Et le dimanche soir, c’est aussi concert. C’est plus rare, mais en l’espèce c’était assez exceptionnel. Au Café de la Danse se déroulait le dernier concert de la tournée actuelle du collectif Black Lives – From Generation To Generation. Nous avons déjà eu l’occasion d’en parler au moment de la sortie de l’album, paru en début d’année. Et c’est le programme qui nous était proposé dimanche. Je salue d’abord le véritable tour de force réalisé depuis le départ par Stefany Calembert-Washington qui porte à bout de bras la réalisation et la réussite – car incontestablement, c’en est une – de cette aventure. Jugez plutôt : quinze musiciens originaires d’un peu partout dans le monde, venus des États-Unis, des Antilles, de France, dans la conjoncture morose actuelle, rassemblés et programmés sur plus d’une dizaine de dates entre la Belgique et la France. Inespéré !
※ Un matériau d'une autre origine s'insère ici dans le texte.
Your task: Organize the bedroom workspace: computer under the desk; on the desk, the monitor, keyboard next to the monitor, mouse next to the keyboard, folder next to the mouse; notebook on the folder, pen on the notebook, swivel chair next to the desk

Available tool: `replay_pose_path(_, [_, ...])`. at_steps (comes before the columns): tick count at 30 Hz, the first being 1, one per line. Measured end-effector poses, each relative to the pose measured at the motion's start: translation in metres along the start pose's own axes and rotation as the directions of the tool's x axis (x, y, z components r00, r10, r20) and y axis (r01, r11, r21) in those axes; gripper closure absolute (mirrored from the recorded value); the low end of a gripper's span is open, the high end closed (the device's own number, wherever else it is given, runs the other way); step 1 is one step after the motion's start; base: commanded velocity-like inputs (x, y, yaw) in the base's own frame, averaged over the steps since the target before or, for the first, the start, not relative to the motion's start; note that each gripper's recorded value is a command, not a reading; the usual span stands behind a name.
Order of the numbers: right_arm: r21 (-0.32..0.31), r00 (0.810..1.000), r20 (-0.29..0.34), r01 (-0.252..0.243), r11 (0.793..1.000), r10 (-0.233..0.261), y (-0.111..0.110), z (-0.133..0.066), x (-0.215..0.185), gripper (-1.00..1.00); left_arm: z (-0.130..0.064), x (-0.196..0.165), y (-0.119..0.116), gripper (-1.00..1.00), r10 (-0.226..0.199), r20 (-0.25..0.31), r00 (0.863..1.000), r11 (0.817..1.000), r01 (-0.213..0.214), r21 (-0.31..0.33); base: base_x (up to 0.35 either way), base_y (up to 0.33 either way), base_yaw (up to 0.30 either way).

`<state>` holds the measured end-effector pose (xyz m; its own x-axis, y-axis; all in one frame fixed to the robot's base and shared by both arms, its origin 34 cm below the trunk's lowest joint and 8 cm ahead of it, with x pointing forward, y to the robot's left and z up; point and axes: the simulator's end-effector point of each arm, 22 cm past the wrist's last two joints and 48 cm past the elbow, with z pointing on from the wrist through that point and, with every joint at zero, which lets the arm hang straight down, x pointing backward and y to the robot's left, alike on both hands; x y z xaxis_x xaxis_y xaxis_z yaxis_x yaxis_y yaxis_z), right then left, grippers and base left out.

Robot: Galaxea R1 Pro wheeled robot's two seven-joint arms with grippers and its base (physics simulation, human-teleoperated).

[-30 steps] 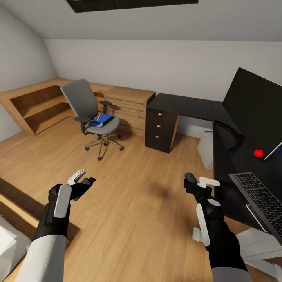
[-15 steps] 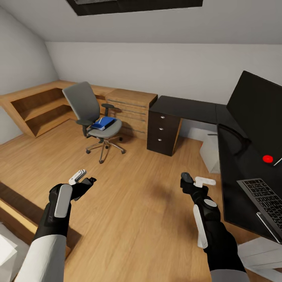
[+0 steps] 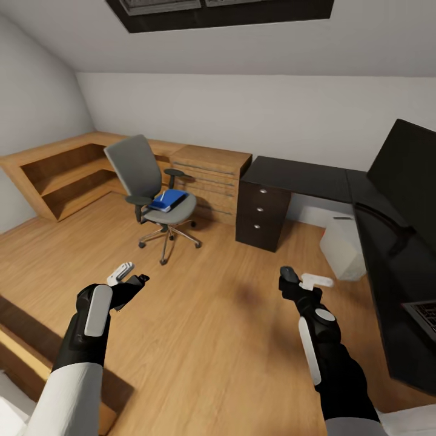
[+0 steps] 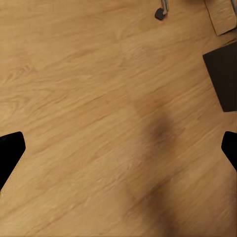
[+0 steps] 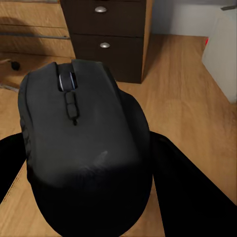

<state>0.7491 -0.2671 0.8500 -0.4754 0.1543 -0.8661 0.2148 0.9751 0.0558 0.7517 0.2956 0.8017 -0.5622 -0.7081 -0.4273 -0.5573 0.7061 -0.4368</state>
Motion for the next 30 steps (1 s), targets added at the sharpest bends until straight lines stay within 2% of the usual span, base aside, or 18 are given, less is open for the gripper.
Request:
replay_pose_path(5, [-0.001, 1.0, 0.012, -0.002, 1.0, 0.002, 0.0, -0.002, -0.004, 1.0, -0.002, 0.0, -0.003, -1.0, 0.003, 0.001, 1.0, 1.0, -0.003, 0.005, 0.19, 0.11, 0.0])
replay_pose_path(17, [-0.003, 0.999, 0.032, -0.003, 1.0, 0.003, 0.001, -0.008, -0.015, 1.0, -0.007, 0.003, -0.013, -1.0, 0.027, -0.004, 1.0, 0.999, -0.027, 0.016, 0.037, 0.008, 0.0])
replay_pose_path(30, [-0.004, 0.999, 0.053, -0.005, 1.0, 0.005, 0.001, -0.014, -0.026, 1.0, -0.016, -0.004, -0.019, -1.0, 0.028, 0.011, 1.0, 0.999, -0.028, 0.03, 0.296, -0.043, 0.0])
Pour ce concert, la mise en bouche fut déjà formidable. Le guitariste virtuose sénégalais Herve Samb a réuni un quartet qu’il n’avait plus fait tourner depuis plusieurs années, formé ici avec Olivier Témime (sax), Reggie Washington (b) et Sonny Troupé (dms), pour ressusciter un répertoire tout en énergie. Les quatre ont muri, et les nouveaux arrangements, entre funk, Afrique et déchainements rock sont irrésistibles. Ajoutons qu’il est clair qu’ils s’amusent sur scène autant que nous dans la fosse. Un vrai bonheur !
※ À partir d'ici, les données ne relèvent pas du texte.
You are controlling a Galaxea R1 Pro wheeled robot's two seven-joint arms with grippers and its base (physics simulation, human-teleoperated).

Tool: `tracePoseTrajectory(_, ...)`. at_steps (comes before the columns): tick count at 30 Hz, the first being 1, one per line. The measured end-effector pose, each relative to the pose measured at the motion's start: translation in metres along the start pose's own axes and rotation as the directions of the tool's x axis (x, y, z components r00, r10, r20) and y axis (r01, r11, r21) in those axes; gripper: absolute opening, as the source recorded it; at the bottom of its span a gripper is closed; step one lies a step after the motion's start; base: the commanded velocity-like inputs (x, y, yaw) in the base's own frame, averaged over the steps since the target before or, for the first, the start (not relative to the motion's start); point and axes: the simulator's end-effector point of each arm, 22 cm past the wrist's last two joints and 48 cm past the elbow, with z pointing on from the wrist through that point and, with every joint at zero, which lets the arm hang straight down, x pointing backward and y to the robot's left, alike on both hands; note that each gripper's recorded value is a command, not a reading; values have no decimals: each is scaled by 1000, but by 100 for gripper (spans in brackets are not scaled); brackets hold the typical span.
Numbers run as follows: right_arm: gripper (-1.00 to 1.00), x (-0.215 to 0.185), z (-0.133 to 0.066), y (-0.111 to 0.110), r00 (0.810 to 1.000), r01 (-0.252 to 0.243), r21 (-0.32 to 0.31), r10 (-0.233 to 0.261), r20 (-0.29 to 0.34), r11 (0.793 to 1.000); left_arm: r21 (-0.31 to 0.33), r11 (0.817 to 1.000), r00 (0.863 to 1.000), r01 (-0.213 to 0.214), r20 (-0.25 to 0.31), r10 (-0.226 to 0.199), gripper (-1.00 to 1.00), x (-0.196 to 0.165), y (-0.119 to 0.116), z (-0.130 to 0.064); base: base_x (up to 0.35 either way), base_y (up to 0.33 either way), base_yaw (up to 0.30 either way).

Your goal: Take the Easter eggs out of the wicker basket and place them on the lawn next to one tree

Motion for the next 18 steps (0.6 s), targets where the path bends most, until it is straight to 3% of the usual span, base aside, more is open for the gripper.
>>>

Rien de mieux donc pour préparer la fusion incandescente qui suivait, entre jazz funk, soul, rap et groove, par quelques-uns des meilleurs interprètes du moment. Si le projet prend bien évidemment ses racines dans le mouvement Black Lives, il propose beaucoup plus globalement un message de fraternité, de partage et s’appuie sur des compositeurs et des arrangeurs qui y ont mis toute leur ferveur – et je vous renvoie à l’article paru sur le site en début d’année.
Sur le devant de la scène Sharrif Simmons, soutenu par la guitare de David Gilmore et les platines de DJ Grazzhoppa, le scande d’entrée, « We are here » ! Le chant est partagé avec Christie Dashiell et Tutu Poane, qui nous gratifieront en fin de set d’une sublime version duo de From the Outside, soutenues par les claviers de Federico Peña. Au saxophone ténor, Jacques Schwarz-Bart, associé au nouveau venu Pierrick Pédron – à l’alto – pousse au groove avec des effluves qui rappellent parfois le RH Factor. Autre ancien du RH, Reggie Washington, au milieu de la scène, est la véritable tour de contrôle de ce big band moderne à géométrie variable. Il peut s’appuyer sur les batteries de Gene Lake et Inna Most (rien que ça) ainsi que sur un Sonny Troupé survolté, à la batterie et au ka (quelle version de Sa Nou Yé !!), et qui en fin de concert, tiendra même tête à lui seul aux deux autres !
Difficile de n’oublier personne tant ils sont tous remarquables. Grégory Privat alterne comme à son habitude piano et claviers distordus, toujours avec justesse et une technique de précision. Jean-Paul Bourelly, aux allures de gentil géant déjanté, triture sa guitare de manière ahurissante pour en faire jaillir des fulgurances hendrixiennes, quand Adam Falcon, à l’acoustique et au chant, séduit la salle, entre blues et funk. Enfin, on a aperçu furtivement dans le public, Cheick Tidiane Seck, venu écouter ses camarades, mais nous l’aurons sur scène une prochaine fois.
Tout est fait pour que l’aventure Black Lives – From Generation to Generation continue, et nous ne pouvons que nous en réjouir. Le contenu d’un deuxième album vient d’être enregistré, et des dates sont déjà prévues en 2024. Ma seule recommandation ? Restez à l’affût !!